■ **To do**: Exactly reproduce the data from its first line through the line with "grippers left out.", leaving out every line after it.

■ **Data provided**:
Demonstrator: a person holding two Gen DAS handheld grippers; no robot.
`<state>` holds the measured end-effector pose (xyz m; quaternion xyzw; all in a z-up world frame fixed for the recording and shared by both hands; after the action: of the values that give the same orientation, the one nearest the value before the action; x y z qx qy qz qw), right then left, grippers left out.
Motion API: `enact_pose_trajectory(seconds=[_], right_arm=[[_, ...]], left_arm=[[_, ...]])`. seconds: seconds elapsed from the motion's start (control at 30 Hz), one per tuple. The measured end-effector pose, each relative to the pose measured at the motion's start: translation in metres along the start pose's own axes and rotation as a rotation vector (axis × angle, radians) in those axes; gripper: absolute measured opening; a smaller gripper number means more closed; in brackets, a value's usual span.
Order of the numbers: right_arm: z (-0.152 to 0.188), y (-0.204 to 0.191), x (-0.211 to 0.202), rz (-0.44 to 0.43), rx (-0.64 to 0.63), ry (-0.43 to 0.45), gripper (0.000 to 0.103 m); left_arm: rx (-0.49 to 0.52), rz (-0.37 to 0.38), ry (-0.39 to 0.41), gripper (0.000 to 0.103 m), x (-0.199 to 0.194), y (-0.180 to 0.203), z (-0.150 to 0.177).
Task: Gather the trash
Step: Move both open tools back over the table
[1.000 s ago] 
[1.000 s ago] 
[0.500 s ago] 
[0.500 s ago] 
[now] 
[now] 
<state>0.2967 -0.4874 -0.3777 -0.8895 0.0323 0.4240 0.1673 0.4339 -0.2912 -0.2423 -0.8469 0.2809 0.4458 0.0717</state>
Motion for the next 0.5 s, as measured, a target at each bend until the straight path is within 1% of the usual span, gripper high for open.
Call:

■ **Response**:
Demonstrator: a person holding two Gen DAS handheld grippers; no robot.
`<state>` holds the measured end-effector pose (xyz m; quaternion xyzw; all in a z-up world frame fixed for the recording and shared by both hands; after the action: of the values that give the same orientation, the one nearest the value before the action; x y z qx qy qz qw), right then left, grippers left out.

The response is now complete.